# How to stop my dogs aggressiveness?



## jeckstone (Apr 30, 2013)

So to start off, my dog is a dachshund mixed with chihuahua. He is 5 years old. He is very very aggressive with other people, and he doesn't even have any doggie friends. He has biten a petco lady (which partly it's her fault), my friend, and he's tried biting me. He gets very possessive and jealous, and he pees in the house even though he knows its bad, and we have tried potty training him. When friends are over he barks and barks and barks. When he was a young even when he was a puppy, but dad used to hit him and shove him. Saying this is very uncomfortable for me to say because I wasn't aware of it until I witnessed him doing it. I hate my dad for it, and now my dog lives with my mom and I. Even though it was a long time ago, do you think he still remembers and is why he is acting this way? I don't take him on walks either. I've been told that's a reason why he's aggressive. He sleeps on bed with me. The thing is that, he is very nice and loyal to us. He licks us and loves us and we give him alot of love too. What should I do? Should I neuter him? Is their things I can do to train him, and calm him down? Thank you! And sorry for the long paragraph!


----------



## lfung5 (Jun 30, 2007)

Welcome. Sorry to read about your difficulties.

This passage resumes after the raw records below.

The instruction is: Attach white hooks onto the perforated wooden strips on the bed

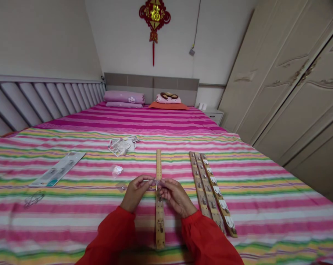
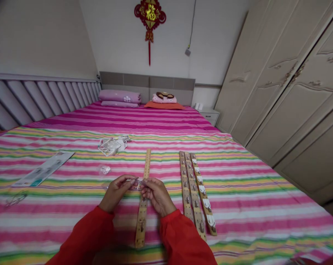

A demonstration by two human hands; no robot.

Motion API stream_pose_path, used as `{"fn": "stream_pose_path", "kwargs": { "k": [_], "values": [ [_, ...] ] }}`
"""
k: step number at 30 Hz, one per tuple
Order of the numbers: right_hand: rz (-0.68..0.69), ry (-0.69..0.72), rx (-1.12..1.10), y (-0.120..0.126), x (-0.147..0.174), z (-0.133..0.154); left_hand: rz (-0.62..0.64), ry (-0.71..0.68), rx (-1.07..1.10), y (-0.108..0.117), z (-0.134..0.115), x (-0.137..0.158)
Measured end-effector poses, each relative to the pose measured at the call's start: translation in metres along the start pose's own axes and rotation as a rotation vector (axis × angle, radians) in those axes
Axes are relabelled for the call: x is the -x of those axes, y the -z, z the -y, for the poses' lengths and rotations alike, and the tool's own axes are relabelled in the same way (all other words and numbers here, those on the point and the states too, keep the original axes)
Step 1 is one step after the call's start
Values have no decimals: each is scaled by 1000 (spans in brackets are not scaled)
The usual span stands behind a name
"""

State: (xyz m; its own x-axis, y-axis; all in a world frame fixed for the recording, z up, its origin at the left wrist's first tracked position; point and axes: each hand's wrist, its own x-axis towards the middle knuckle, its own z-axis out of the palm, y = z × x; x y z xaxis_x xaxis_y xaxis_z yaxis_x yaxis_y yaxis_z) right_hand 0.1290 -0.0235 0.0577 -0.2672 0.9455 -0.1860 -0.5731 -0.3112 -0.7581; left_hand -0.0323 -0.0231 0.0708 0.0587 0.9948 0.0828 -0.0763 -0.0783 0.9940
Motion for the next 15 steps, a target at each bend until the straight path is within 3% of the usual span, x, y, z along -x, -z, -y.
{"fn": "stream_pose_path", "kwargs": {
  "k": [8,15],
  "values": [
    [31,19,-47,-3,2,0,-81,16,43,-7,-1,-3],
    [-72,183,63,-2,0,-4,-176,304,412,-15,13,3]
  ]
}}
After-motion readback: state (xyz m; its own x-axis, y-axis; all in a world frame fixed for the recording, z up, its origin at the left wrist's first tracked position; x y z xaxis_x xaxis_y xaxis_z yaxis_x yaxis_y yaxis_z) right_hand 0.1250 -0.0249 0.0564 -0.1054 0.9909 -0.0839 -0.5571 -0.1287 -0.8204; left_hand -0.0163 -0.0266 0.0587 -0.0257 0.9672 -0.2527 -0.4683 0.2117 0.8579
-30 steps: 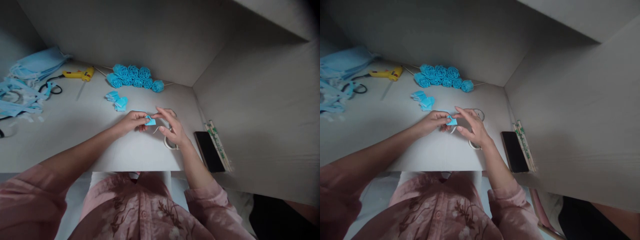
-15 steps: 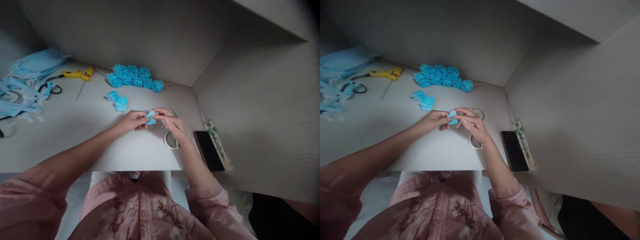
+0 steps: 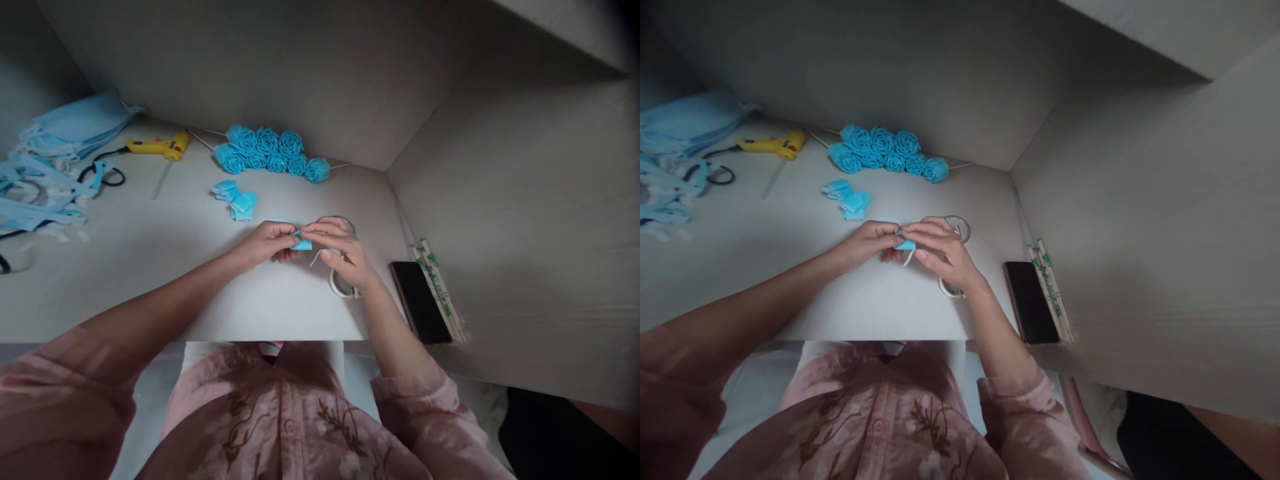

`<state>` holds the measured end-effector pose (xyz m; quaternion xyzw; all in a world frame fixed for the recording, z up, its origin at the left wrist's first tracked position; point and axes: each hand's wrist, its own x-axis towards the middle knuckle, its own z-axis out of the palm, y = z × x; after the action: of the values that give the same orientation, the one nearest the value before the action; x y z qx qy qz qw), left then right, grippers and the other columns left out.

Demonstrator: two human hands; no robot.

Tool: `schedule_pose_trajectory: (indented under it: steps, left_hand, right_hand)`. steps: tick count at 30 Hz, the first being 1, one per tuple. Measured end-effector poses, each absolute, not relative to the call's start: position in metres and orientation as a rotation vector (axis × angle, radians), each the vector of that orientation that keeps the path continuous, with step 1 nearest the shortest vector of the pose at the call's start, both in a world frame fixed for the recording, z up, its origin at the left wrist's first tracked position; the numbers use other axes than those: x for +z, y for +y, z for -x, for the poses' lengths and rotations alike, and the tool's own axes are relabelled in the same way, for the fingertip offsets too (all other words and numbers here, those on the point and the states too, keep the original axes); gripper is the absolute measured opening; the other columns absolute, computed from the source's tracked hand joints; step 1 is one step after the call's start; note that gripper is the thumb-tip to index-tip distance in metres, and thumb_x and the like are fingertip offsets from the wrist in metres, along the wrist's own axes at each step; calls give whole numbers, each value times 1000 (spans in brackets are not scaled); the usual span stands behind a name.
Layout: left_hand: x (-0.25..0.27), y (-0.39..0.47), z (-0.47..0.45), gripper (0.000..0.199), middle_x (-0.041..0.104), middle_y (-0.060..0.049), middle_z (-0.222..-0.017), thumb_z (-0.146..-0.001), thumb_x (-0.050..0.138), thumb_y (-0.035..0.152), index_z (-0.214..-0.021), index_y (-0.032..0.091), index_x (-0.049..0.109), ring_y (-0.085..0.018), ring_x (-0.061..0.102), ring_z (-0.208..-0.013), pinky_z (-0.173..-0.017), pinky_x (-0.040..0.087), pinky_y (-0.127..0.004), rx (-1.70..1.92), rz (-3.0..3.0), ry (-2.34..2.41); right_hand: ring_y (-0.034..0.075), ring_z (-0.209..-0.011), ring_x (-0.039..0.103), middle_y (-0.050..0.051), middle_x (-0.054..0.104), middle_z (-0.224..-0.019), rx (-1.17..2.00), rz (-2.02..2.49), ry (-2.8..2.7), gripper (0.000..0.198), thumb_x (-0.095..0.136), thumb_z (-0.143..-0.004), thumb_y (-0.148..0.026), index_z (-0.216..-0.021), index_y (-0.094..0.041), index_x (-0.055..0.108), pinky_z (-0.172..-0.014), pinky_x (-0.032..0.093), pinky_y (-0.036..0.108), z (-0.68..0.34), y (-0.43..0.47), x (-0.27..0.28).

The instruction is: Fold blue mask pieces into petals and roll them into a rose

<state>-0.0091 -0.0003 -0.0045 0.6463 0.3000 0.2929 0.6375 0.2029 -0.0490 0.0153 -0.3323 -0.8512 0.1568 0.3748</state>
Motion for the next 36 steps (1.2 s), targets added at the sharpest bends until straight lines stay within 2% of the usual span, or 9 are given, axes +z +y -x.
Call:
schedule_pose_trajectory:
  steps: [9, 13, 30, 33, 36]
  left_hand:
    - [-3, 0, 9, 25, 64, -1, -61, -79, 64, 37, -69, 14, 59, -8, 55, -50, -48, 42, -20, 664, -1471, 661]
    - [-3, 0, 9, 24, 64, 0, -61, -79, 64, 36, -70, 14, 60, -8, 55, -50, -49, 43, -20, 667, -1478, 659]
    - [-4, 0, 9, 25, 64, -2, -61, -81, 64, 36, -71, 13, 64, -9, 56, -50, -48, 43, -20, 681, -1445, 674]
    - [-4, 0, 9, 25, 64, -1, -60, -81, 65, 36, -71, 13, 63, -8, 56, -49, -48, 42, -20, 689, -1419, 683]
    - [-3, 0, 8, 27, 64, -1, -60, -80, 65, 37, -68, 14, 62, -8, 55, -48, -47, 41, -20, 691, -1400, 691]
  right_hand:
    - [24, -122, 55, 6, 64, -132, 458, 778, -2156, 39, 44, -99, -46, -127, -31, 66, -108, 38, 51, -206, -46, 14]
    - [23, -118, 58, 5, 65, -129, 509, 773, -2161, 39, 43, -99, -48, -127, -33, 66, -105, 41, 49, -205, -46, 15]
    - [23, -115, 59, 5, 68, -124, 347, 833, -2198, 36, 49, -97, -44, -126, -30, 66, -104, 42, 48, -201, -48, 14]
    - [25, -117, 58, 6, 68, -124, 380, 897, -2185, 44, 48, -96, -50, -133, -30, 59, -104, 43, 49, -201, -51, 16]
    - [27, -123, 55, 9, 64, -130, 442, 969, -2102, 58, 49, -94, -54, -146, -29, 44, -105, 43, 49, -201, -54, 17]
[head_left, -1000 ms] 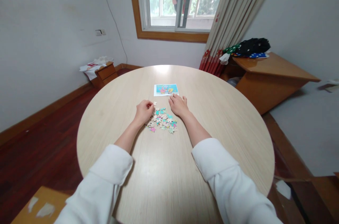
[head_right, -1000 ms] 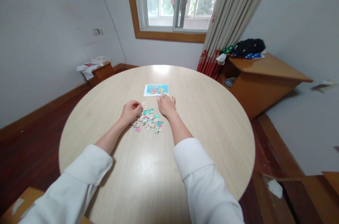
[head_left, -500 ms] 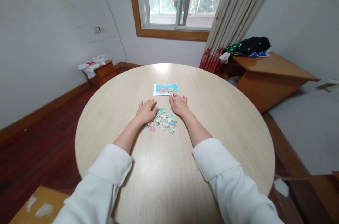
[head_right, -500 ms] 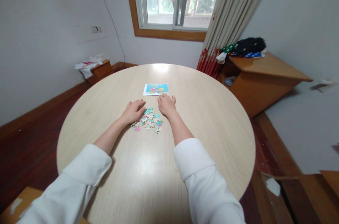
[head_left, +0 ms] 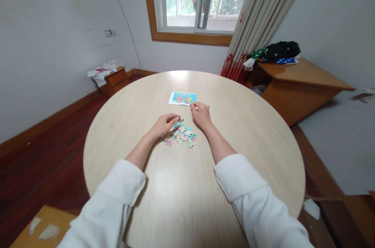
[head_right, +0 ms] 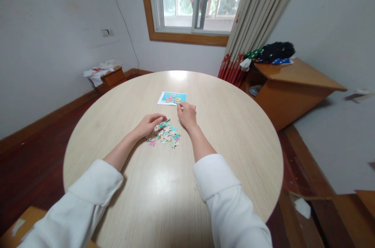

I think neutering would be a start. I think a good positive dog trainer could help. Hopefully Dave Gabby will chime in to help you locate one.


----------



## davetgabby (Dec 29, 2007)

welcome, any dog is welcome here BTW. I believe you need some professional help. You've got way too much going on. Is this an option for you and your mom.?


----------



## Caroline (Oct 9, 2012)

It' so obvious from the tone of your post that you desperately want to do the right thing for your dog, but were in a situation where you couldn't control the bad things that happened to him. I imagine you were also very young when he was a pup? 

Kudos to you for caring enough about your dog to seek help. I don't have the skill level to advise you, but you have come to the right place for it, and you will get some good advice here.

Good luck!


----------



## Pixiesmom (Jul 31, 2008)

Even if you can't hire a dog trainer, keep researching information (lots of it here on the forum to start with). It's wonderful that you care about your dog so much! In my opinion having your pet neutered would be a good idea also.


----------



## Thumper (Feb 18, 2007)

I agree with the others, you should find a professional trainer who knows how to undo some of the damage that was done...and re-socialize the dog.

Kara


----------



## sprorchid (Mar 30, 2010)

I have a rescue. Got her when she was 10 months old. anatolian. she originally was adopted by another family, but the wife had severe allergies to the dog, now my dog, Kara.

Kara was a stray, and was found with a rope around her neck that she chewed herself free from. she was also hand shy, meaning that someone hit her. and VERY scared of loud noises, like fire crackers or gun shots. 

when the first family got her, Kara wouldn't even wear a collar.

fast forward now, she's 10 yrs old, I've had her 9 yrs. she walks on leash, she's not han shy any more. and she has doggy friends. She is naturally wary of new dogs (partly her breed's disposition) but her attitude has improve a lot.

So, I want to encourage you, to seek help for your dog. Dogs live in the moment. and they do pick up on your energy/emotion. find a trainer that you feel comfortable working with that you can trust. I'm sure Dave can recommend some in your area.

Stay positive and hopeful!


----------